If you write middle grade fiction, it can be difficult to keep track of the ebbs and flows of a middle schooler’s daily life if you are not the parent or teacher of kids this age. I interviewed a middle school guidance counselor (I’ll call her Ms. Counselor) for insights—some granular details ranging from school day schedules to substance use to gender, sexual orientation, and the beginnings of romance. These insights are specific to a community on Cape Cod: a community with a seasonal economy and a wide range of socio-economic status that is majority-white and in a semi-rural setting that requires that kids take buses or get rides from parents to school and activities. These details (some can be generalized while others are specific to our location) may be useful as you craft your middle grade story.


1) Scheduling
Middle schoolers (grades 6-8) don’t sit in the same classroom all day. They change classes for subjects such as English, Math, Social Studies, and Science, and they have different teachers for these subjects. Kids are generally on teams, which enables their teachers to get to know them better. Schools use different methods to coordinate schedules; for instance, one school may use an A day-B day pattern, or a ‘rotating block” system. It can be confusing, especially for sixth graders, but they tend to learn it fast. (The adults may have a harder time catching on than the kids!) Also, they cannot go to their lockers whenever they want: there are prescribed times of day for going to lockers.



2) Substance Use
Sixth graders tend to be rule followers. Most of them will think that substance use is “icky and wrong,” but there are always outliers who will start experimenting on the early side. Ms. Counselor says that seventh graders start experimenting more, trying alcohol or cigarettes over the summer between sixth and seventh. In seventh grade, there are relatively few kids using substances, but they loom large in the consciousness of the peer group, leading to an “everyone is doing it” narrative and a skewed sense of proportion for kids. Finally, substance use increases in eighth grade (dabbling in alcohol, cigarettes, or pot).  Ms. Counselor points out that extra-curricular activities serve as an interesting “zone” in which there might be some of this experimentation going on. It’s a time when parents think kids are being supervised (ie team sports, dance, theater), but these activities are not as rigid and scripted as the school day. This is especially important for writers to consider; these activities can serve as a “gateway,” where a kid might be faced with substance experimentation and accept/reject that option. At the same time, these activities form a social support network of both peers and adults that Ms. Counselor sees as an important ingredient for well-functioning middle-schoolers. As you craft your story, it's important to figure out how your middle graders are getting from place to place, and what activities they might be participating in. This can have a big impact.
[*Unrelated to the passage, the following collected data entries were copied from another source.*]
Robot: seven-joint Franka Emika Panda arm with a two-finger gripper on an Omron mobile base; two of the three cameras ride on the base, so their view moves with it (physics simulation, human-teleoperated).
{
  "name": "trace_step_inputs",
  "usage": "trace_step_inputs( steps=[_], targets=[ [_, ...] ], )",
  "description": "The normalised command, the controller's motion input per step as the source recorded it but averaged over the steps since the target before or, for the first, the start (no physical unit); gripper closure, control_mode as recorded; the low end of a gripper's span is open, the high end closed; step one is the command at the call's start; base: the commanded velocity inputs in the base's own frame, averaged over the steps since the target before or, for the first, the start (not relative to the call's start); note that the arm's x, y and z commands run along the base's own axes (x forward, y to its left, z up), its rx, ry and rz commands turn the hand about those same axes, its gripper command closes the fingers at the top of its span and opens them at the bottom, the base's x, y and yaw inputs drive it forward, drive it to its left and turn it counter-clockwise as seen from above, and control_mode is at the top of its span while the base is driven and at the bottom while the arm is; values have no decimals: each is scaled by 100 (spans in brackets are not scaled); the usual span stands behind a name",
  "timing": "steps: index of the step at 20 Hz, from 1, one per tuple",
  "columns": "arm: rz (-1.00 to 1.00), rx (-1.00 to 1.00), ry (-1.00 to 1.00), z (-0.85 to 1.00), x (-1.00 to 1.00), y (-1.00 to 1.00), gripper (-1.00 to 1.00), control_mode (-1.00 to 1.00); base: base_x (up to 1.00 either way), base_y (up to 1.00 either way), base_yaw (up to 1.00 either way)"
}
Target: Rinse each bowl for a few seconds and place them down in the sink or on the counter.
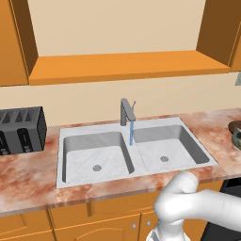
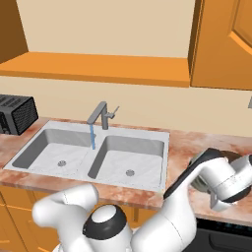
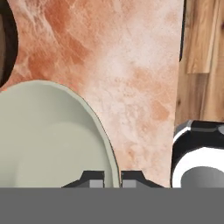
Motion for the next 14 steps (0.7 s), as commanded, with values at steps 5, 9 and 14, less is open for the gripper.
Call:
trace_step_inputs(
  steps=[5, 9, 14],
  targets=[
    [10, -22, 1, 54, -26, 74, 100, -100, 0, 0, 0],
    [13, -29, -1, 42, -11, 81, 100, -100, 0, 0, 0],
    [9, -31, -25, 6, 0, 85, 100, -100, 0, 0, 0]
  ],
)
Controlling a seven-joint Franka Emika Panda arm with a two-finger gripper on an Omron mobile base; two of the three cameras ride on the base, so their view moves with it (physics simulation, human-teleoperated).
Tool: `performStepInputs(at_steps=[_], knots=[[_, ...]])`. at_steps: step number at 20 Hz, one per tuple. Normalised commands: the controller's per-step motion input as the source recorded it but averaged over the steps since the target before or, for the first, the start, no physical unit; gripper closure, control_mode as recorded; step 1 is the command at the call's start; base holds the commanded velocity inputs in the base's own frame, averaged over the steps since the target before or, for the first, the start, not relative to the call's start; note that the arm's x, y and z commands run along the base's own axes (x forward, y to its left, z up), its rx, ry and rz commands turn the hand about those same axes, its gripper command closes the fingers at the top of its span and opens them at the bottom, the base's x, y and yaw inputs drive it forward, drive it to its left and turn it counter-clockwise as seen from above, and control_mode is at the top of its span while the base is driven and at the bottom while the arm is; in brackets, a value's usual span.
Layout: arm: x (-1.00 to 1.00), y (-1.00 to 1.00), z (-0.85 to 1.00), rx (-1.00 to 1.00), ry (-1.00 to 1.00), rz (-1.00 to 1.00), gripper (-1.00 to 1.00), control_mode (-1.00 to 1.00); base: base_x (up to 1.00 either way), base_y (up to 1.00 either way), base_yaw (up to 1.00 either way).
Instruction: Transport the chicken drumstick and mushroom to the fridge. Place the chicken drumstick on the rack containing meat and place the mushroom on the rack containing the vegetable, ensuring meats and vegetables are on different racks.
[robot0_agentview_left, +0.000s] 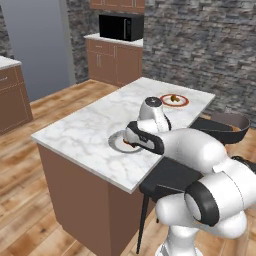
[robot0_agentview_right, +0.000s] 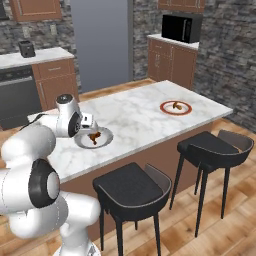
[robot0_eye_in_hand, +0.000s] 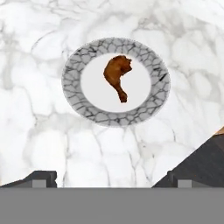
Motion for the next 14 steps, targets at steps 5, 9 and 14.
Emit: performStepInputs(at_steps=[5, 9, 14], knots=[[0.41, 0.00, -0.29, 0.00, 0.06, 0.00, -1.00, -1.00, 0.00, 0.00, 0.00], [0.45, 0.01, -0.37, 0.00, 0.03, 0.00, -1.00, -1.00, 0.00, 0.00, 0.00], [0.45, 0.01, -0.38, 0.00, 0.01, 0.01, -1.00, -1.00, 0.00, 0.00, 0.00]])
3) Cross-gender friendships
In sixth grade, boys and girls generally separate by gender in places like the cafeteria, especially in the fall.  By spring, there is more mixing—there are still all-boy tables and all-girl tables, but lots more mixed tables; this keeps increasing in seventh and eighth grades. (One interesting note from Ms. Counselor: this year, a sixth grade transgender student started a trend of bringing a book to lunch and reading. He was quickly joined by two other boys, and now there is an informal “reading table” in the caf where kids congregate to eat and read quietly.) There are boy/girl friendships that survive the social pressures of middle school. These friendships seem to ebb and flow over the school year in all three grades, indicating cycles of equilibrium and disequilibrium in gender-friendship dynamics.

4) Middle school romance
Some use the term “going out” or “with”—“are you still with Laura?” This starts in sixth grade slowly, increasing each year. Ms. Counselor notices that all the social groupings and boundaries seem to blur and morph in the outside-of-school social context of texting and group chats. Kids who don’t seem to associate in school are part of the same group chats/texts outside of school. (Group texts and chats are BIG! A lot happens and there can be lots of drama.) One thing that has not changed is the tension around revealing a crush—that is a very big deal. Disclosing a crush is still huge, and having knowledge of who likes who gives a kid a lot of power and sometimes leads to betrayal and teasing. There is not much PDA (public displays of affection) in middle school. It happens the most in eighth grade, and kids in same-gender relationships seem to be able to get away with it the most.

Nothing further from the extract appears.